Doctor of Philosophy in Education
Doctoral students in the Literacy specialization developed advanced knowledge in reading and writing development and instruction with particular attention to students with learning differences, including differences due to disability or socioeconomic background. The specialization offers a balanced emphasis on reading and writing, including developing these skills in digital environments.
Students in this specialization
- Gain a rich understanding of the development of reading and writing skills with particular attention to students with learning differences across grade levels.
- Conduct research on reading and writing instruction, curriculum, assessment, multimodal and digital literacy tools, and learning English as a second language.
- Develop a rich methodological toolkit for designing learning and instructional investigations and assessing the outcomes of educational interventions.
In addition to the doctoral core courses, the following specialization courses are required of all Ph.D. students in Literacy:
- EDUC 802: Reading Development and Instruction
- EDUC 807: Writing Development and Instruction
- EDUC 822: Critical Issues in Literacy Development and Learning Problems
Sample Course Schedules
Sample Literacy course schedules for students who enter the Ph.D. program in the following semesters are available through the links below.

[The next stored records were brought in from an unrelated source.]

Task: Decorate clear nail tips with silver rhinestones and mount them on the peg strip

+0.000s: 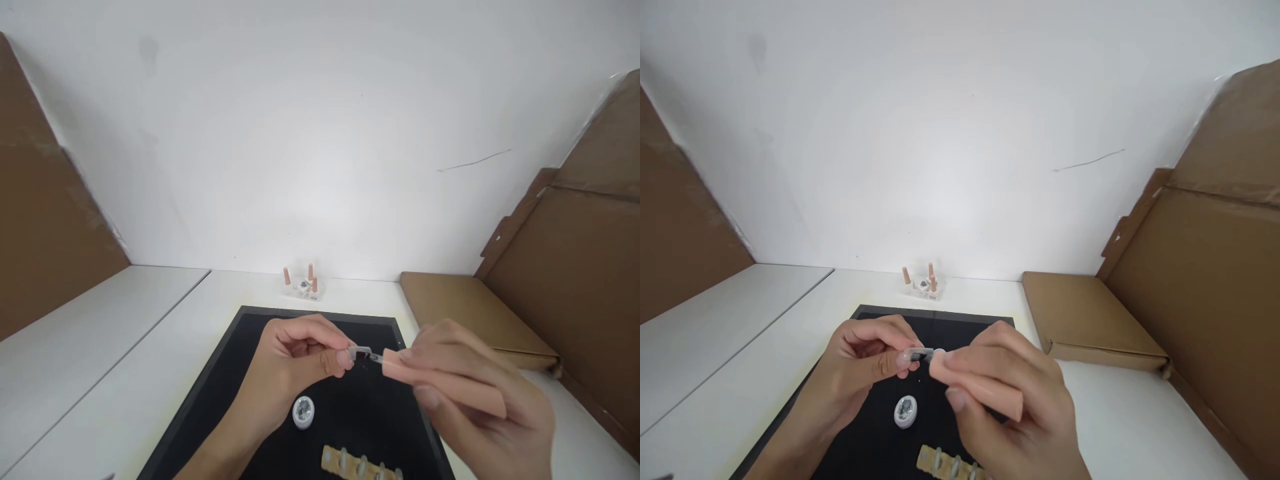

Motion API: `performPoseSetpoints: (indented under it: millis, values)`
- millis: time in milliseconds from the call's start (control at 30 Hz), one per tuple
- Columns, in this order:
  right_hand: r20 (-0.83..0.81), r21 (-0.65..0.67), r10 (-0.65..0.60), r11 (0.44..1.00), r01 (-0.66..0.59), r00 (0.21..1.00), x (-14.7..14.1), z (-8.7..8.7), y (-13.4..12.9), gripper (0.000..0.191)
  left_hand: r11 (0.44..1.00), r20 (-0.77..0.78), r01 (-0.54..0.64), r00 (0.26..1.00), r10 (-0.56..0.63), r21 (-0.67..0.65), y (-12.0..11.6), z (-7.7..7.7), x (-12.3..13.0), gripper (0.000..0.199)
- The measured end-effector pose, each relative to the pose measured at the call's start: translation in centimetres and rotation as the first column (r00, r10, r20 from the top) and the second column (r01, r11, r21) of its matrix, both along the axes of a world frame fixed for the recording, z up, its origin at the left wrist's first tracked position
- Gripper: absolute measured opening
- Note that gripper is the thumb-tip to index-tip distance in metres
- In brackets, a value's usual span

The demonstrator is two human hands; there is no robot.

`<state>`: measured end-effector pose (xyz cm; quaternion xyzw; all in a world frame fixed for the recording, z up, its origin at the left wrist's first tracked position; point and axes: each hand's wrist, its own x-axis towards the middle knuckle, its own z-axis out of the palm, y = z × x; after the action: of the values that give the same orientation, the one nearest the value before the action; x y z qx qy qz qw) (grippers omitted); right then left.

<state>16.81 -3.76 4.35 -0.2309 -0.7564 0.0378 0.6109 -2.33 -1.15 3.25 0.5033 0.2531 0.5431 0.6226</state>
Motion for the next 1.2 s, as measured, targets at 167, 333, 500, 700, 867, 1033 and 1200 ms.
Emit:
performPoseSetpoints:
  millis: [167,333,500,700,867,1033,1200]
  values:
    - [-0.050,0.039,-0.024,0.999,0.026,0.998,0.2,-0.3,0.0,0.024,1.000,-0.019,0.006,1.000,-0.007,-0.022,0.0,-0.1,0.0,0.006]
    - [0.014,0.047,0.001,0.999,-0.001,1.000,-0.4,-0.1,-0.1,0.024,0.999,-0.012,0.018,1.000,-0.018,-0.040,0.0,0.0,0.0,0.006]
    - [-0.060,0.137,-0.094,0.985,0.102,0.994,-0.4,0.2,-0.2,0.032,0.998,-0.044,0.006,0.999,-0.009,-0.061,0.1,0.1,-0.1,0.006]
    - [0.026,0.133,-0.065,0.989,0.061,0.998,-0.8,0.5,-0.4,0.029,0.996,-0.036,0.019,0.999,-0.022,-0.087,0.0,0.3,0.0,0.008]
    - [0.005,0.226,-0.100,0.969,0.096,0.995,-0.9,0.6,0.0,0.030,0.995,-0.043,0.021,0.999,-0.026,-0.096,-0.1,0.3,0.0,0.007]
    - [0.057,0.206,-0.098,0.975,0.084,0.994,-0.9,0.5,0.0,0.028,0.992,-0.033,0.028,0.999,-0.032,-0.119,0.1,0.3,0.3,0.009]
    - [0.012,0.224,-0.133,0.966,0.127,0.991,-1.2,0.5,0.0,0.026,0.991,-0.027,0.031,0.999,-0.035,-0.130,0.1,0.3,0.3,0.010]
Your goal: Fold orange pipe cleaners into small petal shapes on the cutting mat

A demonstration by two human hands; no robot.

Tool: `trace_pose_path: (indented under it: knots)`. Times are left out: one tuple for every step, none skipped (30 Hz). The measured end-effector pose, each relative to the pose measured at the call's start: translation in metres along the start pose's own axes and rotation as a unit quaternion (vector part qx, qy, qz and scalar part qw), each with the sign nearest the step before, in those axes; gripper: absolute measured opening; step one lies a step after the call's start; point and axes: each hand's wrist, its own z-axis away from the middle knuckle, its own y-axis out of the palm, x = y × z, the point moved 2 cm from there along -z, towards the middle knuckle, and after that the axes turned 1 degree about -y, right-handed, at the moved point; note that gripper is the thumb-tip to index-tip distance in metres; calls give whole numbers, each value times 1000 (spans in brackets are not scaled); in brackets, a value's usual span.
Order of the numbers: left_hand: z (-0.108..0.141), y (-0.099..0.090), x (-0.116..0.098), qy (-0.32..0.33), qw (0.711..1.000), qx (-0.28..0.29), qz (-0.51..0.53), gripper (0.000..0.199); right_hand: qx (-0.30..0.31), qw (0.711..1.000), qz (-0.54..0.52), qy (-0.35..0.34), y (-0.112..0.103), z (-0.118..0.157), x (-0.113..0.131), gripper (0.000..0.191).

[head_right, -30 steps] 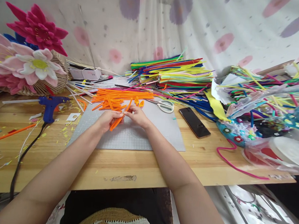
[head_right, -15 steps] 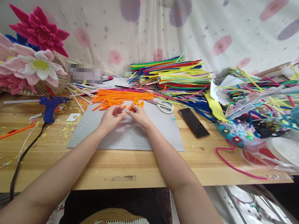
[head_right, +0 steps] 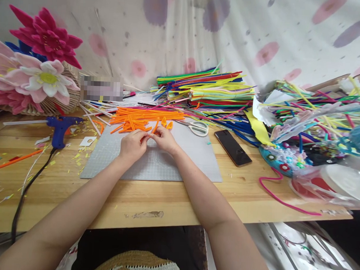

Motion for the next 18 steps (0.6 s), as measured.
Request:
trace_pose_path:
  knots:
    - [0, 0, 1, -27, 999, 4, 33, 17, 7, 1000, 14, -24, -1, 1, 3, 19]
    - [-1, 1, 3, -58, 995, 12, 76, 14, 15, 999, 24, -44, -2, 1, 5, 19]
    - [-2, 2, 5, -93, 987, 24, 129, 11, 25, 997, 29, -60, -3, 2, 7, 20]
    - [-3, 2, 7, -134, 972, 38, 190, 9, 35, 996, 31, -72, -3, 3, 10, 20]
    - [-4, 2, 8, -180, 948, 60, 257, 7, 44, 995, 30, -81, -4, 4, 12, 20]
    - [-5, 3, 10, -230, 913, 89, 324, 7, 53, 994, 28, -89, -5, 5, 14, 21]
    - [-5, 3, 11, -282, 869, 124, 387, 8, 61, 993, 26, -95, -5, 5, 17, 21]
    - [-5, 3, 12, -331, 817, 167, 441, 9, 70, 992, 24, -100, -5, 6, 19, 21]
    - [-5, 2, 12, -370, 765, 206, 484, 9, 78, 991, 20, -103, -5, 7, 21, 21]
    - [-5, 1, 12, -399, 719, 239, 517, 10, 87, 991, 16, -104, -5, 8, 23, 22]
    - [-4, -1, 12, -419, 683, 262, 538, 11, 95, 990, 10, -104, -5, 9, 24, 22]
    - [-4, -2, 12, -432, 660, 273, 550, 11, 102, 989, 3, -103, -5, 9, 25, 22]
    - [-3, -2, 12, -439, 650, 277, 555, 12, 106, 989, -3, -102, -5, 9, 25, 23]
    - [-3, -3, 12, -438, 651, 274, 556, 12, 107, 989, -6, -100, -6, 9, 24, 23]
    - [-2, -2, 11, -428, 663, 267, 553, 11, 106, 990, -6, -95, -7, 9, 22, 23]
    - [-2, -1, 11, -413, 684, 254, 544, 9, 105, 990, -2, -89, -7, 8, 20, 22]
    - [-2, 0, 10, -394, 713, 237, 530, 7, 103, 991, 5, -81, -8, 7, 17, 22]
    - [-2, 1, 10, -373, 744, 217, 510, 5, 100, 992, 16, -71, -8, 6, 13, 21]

Our graduates accept academic positions in research universities, departments of education, and school districts, as well as industry positions in educational organizations.
For example, recent PhD in Education graduates with a literacy specialization have accepted positions at the Educational Testing Service, the University of Buffalo, Lesley University, the University of North Carolina-Charlotte, the University of Saint Joseph, and University of Tennessee, Knoxville.
Our faculty hold grants from the National Science Foundation, the Institute of Education Sciences and private foundations. They have been recognized for their work by the American Educational Research Association, the International Literacy Association and the Literacy Research Association.
“After teaching high school English language arts for five years, I chose to pursue a Ph.D. in Education at UD to learn how to conduct intervention research focused on improving students’ reading and writing achievement. As a PhD student specializing in literacy development and learning problems, I have collaborated extensively with my doctoral advisor, Dr. Sharon Walpole and several other UD faculty members.”